I run a number of MySQL databases, the number of mysqld installations that I run is something like 8, but I may have forgotten some. With the number of servers that I run on a “do nothing except when it breaks” basis it’s difficult to remember the details. The number of actual databases that I run would be something like 30, four databases running on a database server (not counting “mysql” is fairly common. Now I need to maintain some sort of automated backup of these, this fact became obvious to me a couple of days ago when I found myself trying to recreate blog entries and comments from Google’s cache…
There are two types of database that I run. There are ones of significant size (more than 1GB) and tiny ones – I don’t think I run any database which has a MySQL dump file that is more than 20M and less than 2G in size.
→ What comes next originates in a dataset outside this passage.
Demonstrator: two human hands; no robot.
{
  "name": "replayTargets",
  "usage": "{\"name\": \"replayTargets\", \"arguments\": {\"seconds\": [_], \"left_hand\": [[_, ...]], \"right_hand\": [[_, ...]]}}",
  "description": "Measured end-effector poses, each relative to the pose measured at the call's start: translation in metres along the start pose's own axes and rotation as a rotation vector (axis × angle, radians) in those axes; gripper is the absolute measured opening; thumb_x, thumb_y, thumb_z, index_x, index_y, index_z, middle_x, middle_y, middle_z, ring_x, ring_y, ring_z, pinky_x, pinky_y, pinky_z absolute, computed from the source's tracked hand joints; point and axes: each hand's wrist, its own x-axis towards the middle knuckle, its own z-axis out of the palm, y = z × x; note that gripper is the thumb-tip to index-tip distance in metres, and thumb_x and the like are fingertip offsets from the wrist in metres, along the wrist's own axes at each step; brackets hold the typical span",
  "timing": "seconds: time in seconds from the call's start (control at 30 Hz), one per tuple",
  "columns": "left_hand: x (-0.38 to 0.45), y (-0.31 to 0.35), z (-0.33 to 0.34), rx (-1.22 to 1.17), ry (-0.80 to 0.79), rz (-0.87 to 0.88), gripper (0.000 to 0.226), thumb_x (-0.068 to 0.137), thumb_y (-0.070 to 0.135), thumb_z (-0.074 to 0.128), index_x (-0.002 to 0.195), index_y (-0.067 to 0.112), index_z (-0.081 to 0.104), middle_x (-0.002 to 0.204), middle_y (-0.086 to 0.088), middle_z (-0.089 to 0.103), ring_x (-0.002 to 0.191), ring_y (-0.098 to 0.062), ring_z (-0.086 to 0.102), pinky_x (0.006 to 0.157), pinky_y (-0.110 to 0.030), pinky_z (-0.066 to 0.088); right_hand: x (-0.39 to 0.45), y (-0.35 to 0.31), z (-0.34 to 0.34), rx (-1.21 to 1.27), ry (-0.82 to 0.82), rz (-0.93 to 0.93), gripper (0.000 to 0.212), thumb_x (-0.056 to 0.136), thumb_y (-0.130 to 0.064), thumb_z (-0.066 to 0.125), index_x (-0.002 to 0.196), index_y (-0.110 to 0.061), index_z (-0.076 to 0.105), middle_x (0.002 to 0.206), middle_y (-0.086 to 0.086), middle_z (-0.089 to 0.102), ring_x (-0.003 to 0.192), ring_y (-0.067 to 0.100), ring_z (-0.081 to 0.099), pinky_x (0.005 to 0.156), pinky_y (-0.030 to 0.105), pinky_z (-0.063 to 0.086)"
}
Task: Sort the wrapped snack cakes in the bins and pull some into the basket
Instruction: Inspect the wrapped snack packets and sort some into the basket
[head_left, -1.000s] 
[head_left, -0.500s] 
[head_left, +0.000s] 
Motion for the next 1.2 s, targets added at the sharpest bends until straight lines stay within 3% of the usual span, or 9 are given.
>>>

For the machines with small databases I have the following script run daily from a cron job (with db1 etc replaced with real database names and /mysql-backup replaced by something more appropriate). The “--skip-extended-insert” option allows the possibility of running diff on the dump files but at the cost of increasing file size, when the raw file size is less than 20M this overhead doesn’t matter – and gzip should handle some extra redundancy well.
for n in db1 etc ; do
/usr/bin/mysqldump --skip-extended-insert $n | gzip -9 > /mysql-backup/$n-`date +%Y-%m-%d`.gz
Then I have a backup server running the following script from a cron job to copy all the dump files off the machines.
for n in server1 server2 ; do
scp $n:/mysql-backup/*-`date +%Y-%m-%d`.gz $n
This script relies on being run after the script that generates the dump files. Which is a little more tricky than it should be, it’s a pity that cron jobs can’t be set to have UTC run times. I could have run the dumps more frequently and used rsync to transfer the data, but it seems that the risk of losing one day’s worth of data is acceptable. For my blog I can get any posts that I might lose from Planet installations in that time period.
For the bigger databases my backup method starts by putting the database and the binary log files on the same filesystem – not /var. This requires some minor hackery of the MySQL configuration. Then I use rsync to copy the contents of an LVM snapshot of the block device. The risks of data consistency problems involved in doing this should be no greater than the risks from an unexpected power fluctuation – and the system should be able to recover from that without any problems.
My experience with MySQL dumps is that they take too long and too much system resources for large databases so I only use them for backing up small databases (where a dump can be completed in a matter of seconds so even without using a transaction it doesn’t hurt).